Reflexões advindas das leituras do livro de J. Gaiarsa – Com
um currículo de milhares de atendimentos familiares.
Passados as segundas exaltações parentais do ano, com o recente
"dia dos pais", atrevo-me a trazer algumas reflexões.
Mas vencendo minha mania de omitir o óbvio, quando faço
contrapontos, desta vez vou expressá-lo: sim, devemos gratidão aos nossos pais
por ter nos dado a oportunidade da vida. Não: aquela fala "eu não pedi
para nascer" é a pior das afrontas, mentiras, e imaturidade que um(a)
filho(a) pode falar... e esta daria outra conversa... E sempre há as
contribuições valiosas dadas pelos pais, sim, em nossa formação. E sim, há pais
maravilhosos, impecáveis (e às vezes com filhos terríveis).
Mas aí vem um contraponto muitas vezes omitido, não
verbalizado, e até jogado para baixo do tapete. Mães e pais que destroem a psique,
a formação, a saúde mental, emocional e/ou física de seus próprios filhos - da
criança e às vezes até a adultidade. Fazem isso de diferentes maneiras. E por
várias razões – o despreparo; a imaturidade; o baixo discernimento; o repetir
os padrões sociais e familiares; o excesso de amor; e até a falta de afinidade.
Não raramente há pais que realmente não gostam dos filhos. E nem trago aqui os
casos de infanticídio. E é verdade que há os casos de matricídios e parricídios.
Não vou aqui ir para os extremos.
A questão é que são reais, os casos de desafetos entre pais
e filhos. E talvez numa estatística muito acima do que se imagina. E o fato da
sociedade querer negá-los torna ainda mais dolorosa e problemática a situação.

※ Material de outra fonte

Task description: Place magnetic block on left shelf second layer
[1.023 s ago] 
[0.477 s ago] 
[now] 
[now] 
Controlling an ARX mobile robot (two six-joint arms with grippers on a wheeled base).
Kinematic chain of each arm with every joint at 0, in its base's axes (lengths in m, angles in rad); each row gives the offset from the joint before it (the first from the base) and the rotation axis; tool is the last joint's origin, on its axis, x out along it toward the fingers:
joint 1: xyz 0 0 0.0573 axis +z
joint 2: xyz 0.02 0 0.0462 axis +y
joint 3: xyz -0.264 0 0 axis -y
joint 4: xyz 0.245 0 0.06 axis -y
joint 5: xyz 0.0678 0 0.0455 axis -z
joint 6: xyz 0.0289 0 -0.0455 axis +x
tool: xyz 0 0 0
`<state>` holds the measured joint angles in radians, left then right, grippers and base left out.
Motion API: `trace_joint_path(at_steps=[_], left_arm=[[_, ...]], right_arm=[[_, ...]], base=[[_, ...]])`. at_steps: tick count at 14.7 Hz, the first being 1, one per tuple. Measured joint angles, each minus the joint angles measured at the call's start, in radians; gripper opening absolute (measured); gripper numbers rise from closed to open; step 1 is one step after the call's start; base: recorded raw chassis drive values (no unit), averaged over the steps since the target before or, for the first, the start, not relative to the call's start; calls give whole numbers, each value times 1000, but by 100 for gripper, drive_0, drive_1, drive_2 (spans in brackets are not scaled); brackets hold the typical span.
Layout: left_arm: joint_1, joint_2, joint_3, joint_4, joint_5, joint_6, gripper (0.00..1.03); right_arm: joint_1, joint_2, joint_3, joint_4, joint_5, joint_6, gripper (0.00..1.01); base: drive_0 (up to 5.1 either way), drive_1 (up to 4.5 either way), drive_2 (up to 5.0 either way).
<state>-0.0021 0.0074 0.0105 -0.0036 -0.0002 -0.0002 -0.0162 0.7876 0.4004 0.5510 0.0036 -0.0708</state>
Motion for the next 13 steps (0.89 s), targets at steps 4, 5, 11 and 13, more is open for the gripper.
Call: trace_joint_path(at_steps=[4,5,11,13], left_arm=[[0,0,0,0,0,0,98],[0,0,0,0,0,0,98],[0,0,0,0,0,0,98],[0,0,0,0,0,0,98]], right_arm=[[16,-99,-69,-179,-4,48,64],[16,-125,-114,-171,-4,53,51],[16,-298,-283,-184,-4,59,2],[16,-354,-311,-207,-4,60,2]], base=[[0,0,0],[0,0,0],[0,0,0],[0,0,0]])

Leva à negação – mecanismo de defesa do ego há décadas estudado por Freud, e por
esta razão, o pior resultado: não se busca resolver o problema – que teria
vários caminhos, todos com objetivo máximo de trazer pacificação íntima àquele
que sofre com o problema. Ficar em paz com a realidade. Desconstruir e resolver
crenças limitantes, incompreensões, mágoas, padrões patológicos de pensamentos,
sentimentos e comportamentos. Reconstruir-se mais saudável, confiante, digno,
bem resolvido(a).
Este é apenas um de tantos problemas que vivenciamos nas
famílias, e trazidos por Gaiarsa em seu precioso livro. Não é qualquer um que
consegue ler. Admitir que a "mamãezinha" não tem nada dos tantos
referenciais do que é(seria) "ser mãe" em nossa sociedade pode ser
missão impossível para alguns.
Gaiarsa aborda este e outros temas de maneira às vezes
duras, escancarando verdades que muitos podem preferir não ver e não enfrentar,
mas o objetivo é extremamente nobre: formar gerações melhores, mais saudáveis.
Desconstruir mitos e hipocrisias que só oprimem e atravancam a formação de
adultos mais maduros e dignos.
Só pra levantar mais uma polêmica: "amar todos os filhos
da mesma forma, mesma intensidade?"
Não concordo com tudo que está neste livro – o que me motiva
ainda mais a indicá-lo, pois provoca o exercício de conhecer outras
perspectivas, e testar meu abertismo e flexibilidade. E sei que posso estar
errada! Por essas e por outras, o super indico. Para aqueles não vivem o
"sonho cor de rosa da família perfeita, propaganda de margarina", é
leitura imperdível.
Referenciamento do livro:
"José Angelo Gaiarsa analisa nesta obra como transformamos um ser pleno de possibilidades em um indivíduo mesquinho, preconceituoso e frustrado. A fim de inspirar novas leis sobre a família e provocar no leitor reflexões sobre seu modo de agir diante dos filhos e da vida, o autor propõe o resgate do prazer, da amorosidade e da espontaneidade para aprimorar os relacionamentos.
Afinal, diz ele, "a finalidade primeira de qualquer civilização amante da vida é empenhar-se por inteiro para que a geração seguinte seja definitivamente melhor, oferecendo a todo ser humano recém-nascido tudo de que ele precisa e todos de que precisa"."